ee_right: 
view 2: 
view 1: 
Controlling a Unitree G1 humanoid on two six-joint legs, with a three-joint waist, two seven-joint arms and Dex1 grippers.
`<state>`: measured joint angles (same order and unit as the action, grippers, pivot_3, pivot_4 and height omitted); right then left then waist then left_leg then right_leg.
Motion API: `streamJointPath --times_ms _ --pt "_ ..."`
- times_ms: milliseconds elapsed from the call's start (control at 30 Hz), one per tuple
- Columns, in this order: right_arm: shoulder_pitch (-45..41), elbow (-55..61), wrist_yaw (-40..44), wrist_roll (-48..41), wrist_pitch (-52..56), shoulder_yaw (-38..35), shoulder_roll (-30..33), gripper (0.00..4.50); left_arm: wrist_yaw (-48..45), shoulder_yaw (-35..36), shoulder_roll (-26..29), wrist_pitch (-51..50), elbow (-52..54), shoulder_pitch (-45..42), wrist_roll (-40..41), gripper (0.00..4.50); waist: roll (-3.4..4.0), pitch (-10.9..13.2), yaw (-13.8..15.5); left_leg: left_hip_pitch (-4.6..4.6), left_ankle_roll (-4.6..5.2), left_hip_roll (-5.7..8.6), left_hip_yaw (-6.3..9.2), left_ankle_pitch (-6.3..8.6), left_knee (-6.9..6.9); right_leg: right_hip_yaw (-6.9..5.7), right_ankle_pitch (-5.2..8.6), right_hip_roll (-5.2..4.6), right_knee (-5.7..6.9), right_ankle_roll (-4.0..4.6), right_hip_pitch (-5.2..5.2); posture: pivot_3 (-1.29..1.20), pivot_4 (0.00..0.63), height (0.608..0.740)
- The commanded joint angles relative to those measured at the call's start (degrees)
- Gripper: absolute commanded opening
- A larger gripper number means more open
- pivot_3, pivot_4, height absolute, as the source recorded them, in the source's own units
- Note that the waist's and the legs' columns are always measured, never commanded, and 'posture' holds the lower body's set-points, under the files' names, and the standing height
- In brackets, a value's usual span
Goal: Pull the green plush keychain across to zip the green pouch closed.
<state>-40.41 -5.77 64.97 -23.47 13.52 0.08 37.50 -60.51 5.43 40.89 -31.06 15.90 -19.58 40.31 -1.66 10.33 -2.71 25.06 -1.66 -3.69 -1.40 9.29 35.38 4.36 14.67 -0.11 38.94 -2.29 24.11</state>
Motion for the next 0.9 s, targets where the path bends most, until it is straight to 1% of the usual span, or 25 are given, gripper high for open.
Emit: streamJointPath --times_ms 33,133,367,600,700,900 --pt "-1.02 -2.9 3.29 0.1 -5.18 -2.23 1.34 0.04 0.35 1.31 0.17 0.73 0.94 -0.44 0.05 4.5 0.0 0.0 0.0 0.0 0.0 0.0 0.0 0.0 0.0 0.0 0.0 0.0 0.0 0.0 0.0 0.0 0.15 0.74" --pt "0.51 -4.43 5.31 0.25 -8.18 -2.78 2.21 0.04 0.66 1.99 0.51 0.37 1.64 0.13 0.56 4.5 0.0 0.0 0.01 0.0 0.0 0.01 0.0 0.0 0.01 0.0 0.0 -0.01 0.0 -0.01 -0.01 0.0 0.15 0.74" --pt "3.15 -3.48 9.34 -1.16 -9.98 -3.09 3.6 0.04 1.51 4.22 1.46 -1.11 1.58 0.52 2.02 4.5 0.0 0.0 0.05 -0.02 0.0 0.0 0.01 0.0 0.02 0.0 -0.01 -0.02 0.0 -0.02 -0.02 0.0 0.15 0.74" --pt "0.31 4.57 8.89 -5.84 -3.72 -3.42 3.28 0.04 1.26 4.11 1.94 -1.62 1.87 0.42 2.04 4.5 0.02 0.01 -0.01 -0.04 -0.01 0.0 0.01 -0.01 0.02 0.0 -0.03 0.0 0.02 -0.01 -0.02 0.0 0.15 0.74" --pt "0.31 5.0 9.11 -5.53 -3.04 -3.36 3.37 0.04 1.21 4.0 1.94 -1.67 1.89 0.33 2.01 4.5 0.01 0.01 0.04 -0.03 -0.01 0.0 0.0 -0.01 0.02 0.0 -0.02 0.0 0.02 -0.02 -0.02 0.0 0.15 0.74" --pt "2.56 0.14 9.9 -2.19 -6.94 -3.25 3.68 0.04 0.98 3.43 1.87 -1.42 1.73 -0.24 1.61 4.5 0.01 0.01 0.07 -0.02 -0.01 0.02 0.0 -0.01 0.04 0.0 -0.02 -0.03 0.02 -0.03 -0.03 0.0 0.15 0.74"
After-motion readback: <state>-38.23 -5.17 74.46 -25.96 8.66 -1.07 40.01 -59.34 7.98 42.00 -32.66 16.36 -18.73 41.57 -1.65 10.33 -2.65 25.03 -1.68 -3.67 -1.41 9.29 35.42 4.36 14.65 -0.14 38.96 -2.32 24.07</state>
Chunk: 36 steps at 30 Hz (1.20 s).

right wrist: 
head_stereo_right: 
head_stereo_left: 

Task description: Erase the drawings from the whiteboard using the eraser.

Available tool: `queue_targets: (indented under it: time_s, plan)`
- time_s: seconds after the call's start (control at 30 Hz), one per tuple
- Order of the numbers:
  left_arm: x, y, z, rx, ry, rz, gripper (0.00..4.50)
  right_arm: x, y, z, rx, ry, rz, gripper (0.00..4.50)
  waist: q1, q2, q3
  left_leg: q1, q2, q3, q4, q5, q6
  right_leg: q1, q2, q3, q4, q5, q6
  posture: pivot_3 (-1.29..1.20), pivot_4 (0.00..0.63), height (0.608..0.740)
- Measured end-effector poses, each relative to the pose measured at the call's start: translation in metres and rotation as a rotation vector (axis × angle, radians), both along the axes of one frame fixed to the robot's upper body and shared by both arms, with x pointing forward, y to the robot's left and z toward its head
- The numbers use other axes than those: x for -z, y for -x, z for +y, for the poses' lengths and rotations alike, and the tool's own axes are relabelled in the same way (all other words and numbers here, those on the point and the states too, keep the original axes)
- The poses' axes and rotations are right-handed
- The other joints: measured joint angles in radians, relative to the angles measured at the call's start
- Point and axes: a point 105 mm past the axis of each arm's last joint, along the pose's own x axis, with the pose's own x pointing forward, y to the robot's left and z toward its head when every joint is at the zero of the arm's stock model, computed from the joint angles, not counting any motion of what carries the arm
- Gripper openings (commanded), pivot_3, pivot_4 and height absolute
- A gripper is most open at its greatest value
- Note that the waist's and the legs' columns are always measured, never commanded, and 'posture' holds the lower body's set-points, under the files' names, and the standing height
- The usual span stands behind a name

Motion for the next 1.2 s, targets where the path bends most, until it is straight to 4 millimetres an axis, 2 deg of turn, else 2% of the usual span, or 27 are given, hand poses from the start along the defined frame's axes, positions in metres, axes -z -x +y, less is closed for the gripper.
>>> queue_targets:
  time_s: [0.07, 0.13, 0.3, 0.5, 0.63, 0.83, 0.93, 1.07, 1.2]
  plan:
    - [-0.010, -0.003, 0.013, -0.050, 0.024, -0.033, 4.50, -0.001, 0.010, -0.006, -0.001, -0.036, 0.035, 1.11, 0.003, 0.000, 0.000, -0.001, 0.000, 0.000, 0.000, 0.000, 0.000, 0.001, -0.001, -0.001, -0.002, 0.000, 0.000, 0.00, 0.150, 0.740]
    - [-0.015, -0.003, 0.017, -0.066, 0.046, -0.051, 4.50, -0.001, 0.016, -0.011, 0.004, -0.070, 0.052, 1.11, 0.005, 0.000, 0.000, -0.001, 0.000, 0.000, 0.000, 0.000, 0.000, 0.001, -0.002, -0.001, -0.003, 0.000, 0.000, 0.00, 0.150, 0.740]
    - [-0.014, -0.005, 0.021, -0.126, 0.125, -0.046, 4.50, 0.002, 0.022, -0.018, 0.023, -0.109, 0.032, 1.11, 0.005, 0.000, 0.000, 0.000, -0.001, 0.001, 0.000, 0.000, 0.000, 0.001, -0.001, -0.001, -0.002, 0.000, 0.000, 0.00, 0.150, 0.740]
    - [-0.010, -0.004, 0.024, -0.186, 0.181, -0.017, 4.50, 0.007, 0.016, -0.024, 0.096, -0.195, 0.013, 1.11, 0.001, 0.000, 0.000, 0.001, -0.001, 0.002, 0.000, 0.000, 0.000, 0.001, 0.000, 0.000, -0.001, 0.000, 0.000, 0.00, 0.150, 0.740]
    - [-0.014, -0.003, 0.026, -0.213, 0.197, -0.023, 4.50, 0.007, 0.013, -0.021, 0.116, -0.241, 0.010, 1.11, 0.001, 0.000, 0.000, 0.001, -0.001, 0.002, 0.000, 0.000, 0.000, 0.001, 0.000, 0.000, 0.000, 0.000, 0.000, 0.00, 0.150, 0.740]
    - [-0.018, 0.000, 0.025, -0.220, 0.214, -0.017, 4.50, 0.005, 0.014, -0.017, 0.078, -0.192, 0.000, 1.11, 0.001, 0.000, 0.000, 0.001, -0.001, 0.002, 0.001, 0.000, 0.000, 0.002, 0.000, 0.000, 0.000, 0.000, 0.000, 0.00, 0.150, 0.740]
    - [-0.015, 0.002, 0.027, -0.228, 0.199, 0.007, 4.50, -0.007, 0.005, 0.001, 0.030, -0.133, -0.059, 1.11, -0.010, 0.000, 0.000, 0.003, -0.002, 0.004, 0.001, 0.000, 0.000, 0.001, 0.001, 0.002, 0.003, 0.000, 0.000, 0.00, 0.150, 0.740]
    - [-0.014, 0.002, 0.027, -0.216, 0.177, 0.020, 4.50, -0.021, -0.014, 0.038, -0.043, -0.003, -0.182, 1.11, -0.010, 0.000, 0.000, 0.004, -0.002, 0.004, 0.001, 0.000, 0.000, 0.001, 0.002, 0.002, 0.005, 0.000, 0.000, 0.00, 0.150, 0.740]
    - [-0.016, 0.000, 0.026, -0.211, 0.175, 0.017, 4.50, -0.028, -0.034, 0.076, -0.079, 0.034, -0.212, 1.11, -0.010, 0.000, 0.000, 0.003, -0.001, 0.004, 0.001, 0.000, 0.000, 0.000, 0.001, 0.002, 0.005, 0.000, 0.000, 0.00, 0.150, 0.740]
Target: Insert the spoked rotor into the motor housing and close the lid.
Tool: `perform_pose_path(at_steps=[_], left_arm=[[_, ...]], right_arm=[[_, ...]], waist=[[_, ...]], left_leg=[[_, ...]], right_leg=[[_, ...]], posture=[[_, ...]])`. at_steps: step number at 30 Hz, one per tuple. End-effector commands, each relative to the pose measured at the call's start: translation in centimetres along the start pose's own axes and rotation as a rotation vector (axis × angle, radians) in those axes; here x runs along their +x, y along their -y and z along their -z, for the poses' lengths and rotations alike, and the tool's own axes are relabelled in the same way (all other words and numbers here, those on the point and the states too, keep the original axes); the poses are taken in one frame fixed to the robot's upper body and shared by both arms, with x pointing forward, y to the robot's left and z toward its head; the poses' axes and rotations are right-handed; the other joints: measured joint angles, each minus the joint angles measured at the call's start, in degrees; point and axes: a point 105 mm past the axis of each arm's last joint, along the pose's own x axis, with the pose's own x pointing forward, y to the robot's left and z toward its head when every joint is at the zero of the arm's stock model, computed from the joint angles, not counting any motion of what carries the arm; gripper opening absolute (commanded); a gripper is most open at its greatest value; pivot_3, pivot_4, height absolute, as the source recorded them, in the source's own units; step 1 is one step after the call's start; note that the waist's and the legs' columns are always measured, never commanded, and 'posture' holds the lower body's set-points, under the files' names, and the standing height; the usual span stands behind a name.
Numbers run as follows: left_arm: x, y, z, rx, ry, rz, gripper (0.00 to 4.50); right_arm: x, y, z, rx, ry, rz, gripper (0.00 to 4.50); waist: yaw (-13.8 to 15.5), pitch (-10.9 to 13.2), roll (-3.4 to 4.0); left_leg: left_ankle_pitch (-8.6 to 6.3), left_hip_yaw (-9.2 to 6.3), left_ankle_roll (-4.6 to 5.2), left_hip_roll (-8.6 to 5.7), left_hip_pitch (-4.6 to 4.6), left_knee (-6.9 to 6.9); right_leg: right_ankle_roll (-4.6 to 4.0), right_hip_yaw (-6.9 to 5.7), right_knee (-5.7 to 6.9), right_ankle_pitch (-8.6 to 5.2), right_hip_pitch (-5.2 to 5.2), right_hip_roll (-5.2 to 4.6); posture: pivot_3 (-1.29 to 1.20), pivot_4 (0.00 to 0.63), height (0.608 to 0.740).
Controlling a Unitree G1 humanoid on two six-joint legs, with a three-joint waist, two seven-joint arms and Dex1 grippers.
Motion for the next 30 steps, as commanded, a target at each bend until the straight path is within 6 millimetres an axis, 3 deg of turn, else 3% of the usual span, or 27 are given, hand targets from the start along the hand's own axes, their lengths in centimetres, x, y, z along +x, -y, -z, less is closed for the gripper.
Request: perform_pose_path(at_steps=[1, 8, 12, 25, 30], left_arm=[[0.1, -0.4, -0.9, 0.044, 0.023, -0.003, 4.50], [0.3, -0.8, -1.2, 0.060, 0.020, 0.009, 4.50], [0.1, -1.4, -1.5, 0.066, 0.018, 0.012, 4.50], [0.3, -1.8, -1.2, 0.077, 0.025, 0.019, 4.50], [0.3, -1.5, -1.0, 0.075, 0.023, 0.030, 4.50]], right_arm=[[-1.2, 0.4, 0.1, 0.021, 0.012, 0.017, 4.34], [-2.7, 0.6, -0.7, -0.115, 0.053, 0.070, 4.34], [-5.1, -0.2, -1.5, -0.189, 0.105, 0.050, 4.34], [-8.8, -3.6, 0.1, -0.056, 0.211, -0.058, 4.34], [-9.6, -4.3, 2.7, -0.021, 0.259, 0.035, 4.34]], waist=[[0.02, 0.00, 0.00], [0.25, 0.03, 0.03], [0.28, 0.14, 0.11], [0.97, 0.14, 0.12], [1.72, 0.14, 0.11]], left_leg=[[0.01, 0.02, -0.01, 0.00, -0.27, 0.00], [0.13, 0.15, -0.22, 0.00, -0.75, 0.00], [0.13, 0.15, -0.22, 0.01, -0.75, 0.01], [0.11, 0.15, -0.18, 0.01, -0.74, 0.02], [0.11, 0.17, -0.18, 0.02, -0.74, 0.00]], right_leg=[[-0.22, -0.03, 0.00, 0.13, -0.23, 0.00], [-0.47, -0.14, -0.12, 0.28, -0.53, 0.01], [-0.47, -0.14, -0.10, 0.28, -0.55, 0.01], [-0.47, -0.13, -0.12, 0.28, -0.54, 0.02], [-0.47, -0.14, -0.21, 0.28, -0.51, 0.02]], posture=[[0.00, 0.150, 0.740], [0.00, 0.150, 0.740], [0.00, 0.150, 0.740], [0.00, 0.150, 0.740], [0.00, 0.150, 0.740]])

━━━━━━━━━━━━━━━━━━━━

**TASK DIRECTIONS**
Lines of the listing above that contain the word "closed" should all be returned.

**WRITTEN ANSWER**
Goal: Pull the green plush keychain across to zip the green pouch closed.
Motion for the next 1.2 s, targets where the path bends most, until it is straight to 4 millimetres an axis, 2 deg of turn, else 2% of the usual span, or 27 are given, hand poses from the start along the defined frame's axes, positions in metres, axes -z -x +y, less is closed for the gripper.
Motion for the next 30 steps, as commanded, a target at each bend until the straight path is within 6 millimetres an axis, 3 deg of turn, else 3% of the usual span, or 27 are given, hand targets from the start along the hand's own axes, their lengths in centimetres, x, y, z along +x, -y, -z, less is closed for the gripper.

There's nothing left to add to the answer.